Che cosa deve fare il giovane? Non si deve scoraggiare, ma tutte le volte che cade si deve rialzare con rinnovata fiducia, anche se le cadute sono frequenti. È molto importante pregare nel momento della tentazione.
Inoltre è molto utile che il giovane concentri la sua attenzione su obiettivi morali sani e corrispondenti ai suoi gusti personali. Ciò gli consente di tenere occupata l’attenzione nel fare il bene, per cui le tentazioni diminuiscono.
Inoltre è molto importante la custodia dei sensi e saper guardare alla donna non come occasione di piacere, ma come la creatura che Dio ci ha messo accanto per aiutarci sulla via del bene. Altro consiglio è quello di evitare delle donne, che possono essere tentatrici. Inoltre è importante evitare discorsi lascivi o scurrili.

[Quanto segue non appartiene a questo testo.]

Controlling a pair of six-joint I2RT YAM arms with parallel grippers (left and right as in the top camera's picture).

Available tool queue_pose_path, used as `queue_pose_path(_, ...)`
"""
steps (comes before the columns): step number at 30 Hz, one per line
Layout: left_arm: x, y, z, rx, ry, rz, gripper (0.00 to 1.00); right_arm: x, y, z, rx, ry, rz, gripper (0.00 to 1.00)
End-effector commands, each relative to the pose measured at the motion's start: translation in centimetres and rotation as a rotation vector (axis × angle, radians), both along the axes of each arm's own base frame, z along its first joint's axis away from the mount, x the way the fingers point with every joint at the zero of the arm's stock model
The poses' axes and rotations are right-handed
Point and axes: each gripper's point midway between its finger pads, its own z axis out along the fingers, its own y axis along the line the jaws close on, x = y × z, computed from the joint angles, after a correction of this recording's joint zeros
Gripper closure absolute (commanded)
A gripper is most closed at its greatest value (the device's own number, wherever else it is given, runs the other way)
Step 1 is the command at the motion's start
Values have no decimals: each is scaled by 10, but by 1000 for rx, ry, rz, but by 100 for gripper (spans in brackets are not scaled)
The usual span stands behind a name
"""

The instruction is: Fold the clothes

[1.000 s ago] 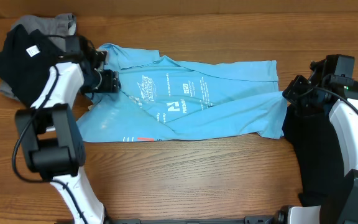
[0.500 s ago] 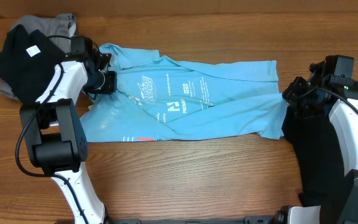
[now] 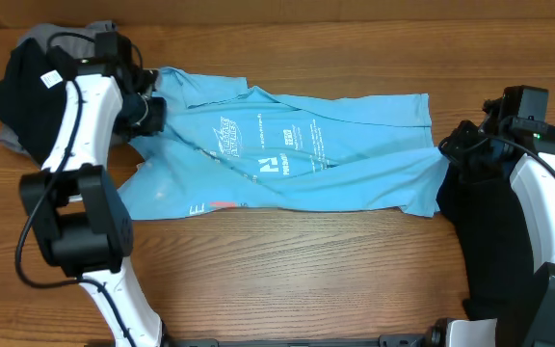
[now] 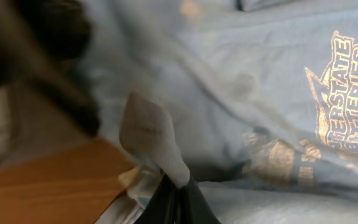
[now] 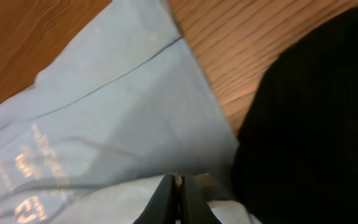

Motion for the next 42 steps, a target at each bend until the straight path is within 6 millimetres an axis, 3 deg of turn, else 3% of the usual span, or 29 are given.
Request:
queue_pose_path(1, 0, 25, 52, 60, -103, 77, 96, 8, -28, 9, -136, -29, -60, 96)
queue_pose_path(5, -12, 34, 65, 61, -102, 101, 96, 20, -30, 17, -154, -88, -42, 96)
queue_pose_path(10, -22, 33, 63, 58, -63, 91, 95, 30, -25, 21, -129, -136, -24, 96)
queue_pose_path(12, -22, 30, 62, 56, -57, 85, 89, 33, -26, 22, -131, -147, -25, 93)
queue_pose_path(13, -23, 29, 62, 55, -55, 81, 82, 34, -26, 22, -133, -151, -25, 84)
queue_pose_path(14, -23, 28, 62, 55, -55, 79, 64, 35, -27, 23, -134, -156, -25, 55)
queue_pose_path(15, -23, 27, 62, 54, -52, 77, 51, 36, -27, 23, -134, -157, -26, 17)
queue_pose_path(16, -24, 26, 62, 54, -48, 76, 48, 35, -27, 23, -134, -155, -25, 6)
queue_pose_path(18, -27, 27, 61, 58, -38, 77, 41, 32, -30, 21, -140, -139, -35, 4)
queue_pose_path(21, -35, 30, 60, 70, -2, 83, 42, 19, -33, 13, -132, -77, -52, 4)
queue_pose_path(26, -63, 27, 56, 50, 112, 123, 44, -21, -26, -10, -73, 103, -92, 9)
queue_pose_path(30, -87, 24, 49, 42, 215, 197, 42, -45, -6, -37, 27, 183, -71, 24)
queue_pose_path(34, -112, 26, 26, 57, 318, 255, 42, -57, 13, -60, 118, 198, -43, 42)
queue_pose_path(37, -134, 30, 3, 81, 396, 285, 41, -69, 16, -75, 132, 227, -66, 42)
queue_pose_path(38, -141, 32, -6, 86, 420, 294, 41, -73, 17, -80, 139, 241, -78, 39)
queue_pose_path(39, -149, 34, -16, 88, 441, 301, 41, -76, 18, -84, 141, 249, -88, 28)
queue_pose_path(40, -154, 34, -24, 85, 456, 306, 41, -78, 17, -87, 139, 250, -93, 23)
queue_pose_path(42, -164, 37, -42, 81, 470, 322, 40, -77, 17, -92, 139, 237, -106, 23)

Per quanto riguarda la confessione, essa è necessaria in caso di colpa mortale. Considerando tuttavia che le cadute sono frequenti anche in giovani cattolici, c’è da supporre che solitamente la colpa sia solo veniale. In tal caso non occorre la confessione, ma è sufficiente una penitenza personale, come per esempio la recita di atti di dolore, l’astersi da alcuni cibi, fare sacrifici nell’operare il bene.